### HOW TO COMPLETE THIS TASK:
Among the lines of the records, please find those that contain the word "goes" and copy them.

[Collected data]
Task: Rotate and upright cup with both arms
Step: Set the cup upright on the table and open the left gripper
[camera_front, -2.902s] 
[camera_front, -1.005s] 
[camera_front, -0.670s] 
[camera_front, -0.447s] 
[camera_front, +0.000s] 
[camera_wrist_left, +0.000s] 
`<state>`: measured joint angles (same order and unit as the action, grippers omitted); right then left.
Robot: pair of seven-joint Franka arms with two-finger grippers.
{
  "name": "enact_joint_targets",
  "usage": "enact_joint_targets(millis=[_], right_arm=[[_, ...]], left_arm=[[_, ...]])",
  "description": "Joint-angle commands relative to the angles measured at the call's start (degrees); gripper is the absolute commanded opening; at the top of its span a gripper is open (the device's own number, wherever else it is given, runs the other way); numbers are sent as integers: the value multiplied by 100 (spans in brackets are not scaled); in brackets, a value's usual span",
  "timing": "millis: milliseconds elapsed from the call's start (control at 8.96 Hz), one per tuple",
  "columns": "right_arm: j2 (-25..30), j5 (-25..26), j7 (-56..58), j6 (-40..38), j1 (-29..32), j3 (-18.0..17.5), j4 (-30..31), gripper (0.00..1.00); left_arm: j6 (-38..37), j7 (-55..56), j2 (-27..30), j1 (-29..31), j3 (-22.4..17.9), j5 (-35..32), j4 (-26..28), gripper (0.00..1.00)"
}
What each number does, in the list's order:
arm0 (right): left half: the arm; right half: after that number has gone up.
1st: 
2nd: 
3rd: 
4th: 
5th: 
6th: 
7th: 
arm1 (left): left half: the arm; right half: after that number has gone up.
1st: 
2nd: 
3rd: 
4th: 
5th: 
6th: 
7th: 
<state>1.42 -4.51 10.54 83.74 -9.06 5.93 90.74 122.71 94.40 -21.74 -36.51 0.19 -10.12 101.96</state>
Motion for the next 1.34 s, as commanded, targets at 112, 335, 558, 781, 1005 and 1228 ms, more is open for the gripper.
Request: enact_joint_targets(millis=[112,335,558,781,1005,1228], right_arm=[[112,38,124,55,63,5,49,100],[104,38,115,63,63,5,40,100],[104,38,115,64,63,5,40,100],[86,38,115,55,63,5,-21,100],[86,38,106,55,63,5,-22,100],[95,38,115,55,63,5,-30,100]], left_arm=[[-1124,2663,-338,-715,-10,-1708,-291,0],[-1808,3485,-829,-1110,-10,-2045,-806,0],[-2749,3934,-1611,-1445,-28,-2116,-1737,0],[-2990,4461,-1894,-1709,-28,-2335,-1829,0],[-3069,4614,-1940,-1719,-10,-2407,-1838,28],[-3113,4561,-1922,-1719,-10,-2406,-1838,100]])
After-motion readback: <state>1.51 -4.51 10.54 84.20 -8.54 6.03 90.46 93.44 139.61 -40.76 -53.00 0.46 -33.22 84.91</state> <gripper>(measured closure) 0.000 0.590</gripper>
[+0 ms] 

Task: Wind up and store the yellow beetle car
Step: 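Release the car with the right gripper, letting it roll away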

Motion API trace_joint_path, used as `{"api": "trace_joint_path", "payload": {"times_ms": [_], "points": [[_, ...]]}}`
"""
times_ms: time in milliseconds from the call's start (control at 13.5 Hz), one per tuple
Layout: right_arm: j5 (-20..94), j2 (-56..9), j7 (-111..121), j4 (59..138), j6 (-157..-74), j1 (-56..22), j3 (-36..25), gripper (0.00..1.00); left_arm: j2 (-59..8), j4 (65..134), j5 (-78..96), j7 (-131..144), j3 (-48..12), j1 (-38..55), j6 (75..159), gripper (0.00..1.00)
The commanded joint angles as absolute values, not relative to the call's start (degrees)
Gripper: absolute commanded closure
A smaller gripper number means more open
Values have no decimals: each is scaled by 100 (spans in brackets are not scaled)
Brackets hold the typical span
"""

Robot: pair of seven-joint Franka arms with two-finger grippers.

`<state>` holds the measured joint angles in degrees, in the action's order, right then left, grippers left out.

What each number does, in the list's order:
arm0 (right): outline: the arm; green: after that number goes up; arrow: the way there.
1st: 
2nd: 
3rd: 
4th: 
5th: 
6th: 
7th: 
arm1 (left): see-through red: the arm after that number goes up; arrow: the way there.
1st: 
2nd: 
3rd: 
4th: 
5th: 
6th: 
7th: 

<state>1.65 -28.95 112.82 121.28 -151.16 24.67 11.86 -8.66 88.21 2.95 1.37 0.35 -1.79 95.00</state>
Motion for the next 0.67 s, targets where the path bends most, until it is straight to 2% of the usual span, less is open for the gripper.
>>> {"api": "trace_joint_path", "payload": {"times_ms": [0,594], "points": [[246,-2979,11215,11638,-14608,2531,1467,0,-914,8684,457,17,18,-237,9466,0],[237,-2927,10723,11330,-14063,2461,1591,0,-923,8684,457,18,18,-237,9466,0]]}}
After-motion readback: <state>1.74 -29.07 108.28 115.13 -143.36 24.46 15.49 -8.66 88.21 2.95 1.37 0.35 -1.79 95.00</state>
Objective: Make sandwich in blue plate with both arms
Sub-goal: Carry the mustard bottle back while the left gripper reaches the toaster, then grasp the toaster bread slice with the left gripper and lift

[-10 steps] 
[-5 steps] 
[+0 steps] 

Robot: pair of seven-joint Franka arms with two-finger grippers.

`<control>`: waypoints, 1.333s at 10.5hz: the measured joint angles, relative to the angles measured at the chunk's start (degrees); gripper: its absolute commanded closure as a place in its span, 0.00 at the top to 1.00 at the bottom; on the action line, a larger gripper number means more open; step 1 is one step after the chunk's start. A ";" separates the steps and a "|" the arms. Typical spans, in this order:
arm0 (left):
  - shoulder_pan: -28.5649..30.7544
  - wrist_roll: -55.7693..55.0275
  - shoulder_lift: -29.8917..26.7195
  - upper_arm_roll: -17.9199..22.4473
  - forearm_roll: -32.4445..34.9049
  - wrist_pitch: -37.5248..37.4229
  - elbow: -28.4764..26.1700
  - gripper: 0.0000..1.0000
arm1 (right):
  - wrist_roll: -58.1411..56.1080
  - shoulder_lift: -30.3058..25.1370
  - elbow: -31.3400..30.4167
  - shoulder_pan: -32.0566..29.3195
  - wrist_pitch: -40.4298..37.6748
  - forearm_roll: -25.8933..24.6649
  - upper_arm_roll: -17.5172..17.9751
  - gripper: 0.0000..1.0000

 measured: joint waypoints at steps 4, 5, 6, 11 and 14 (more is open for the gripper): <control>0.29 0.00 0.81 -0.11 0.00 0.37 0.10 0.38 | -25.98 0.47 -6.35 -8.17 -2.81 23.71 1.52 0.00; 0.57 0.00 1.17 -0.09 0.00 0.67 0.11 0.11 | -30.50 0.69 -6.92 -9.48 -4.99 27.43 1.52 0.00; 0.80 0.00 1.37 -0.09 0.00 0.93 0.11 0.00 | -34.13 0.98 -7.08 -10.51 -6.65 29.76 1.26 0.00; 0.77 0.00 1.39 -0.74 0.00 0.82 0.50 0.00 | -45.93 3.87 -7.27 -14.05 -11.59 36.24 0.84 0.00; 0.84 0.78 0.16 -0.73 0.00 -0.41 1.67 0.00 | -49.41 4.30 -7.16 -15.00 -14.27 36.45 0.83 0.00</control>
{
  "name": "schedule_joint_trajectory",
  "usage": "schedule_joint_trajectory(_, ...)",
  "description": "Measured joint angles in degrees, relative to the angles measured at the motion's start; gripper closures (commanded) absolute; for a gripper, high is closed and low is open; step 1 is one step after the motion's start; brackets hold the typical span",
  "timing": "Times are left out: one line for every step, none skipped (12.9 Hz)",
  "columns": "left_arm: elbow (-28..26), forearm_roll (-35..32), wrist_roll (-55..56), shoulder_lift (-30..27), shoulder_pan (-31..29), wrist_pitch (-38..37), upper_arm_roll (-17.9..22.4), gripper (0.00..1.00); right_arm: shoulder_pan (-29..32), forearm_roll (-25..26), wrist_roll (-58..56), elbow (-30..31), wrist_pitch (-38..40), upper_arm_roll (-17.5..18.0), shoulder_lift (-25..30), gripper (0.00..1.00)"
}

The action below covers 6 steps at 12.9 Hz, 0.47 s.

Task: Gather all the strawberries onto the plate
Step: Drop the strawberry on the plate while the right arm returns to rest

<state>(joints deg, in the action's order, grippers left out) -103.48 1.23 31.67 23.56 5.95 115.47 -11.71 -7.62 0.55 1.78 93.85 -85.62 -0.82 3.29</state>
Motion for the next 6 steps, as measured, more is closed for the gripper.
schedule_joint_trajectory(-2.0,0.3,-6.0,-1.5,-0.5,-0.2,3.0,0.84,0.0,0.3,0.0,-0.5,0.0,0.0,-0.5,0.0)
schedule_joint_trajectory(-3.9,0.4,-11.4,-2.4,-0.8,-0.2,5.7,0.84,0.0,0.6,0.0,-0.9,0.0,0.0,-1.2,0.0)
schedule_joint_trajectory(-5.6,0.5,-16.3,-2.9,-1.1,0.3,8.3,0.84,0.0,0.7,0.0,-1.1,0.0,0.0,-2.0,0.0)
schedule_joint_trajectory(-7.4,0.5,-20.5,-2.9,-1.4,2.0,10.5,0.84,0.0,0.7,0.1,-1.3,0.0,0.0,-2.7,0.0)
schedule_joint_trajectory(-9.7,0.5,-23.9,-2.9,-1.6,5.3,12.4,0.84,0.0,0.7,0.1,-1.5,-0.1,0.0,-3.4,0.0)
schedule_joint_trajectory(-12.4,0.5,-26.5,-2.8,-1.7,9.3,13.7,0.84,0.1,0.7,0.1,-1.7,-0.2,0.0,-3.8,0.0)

### EXPECTED ANSWER:
arm0 (right): outline: the arm; green: after that number goes up; arrow: the way there.
arm1 (left): see-through red: the arm after that number goes up; arrow: the way there.

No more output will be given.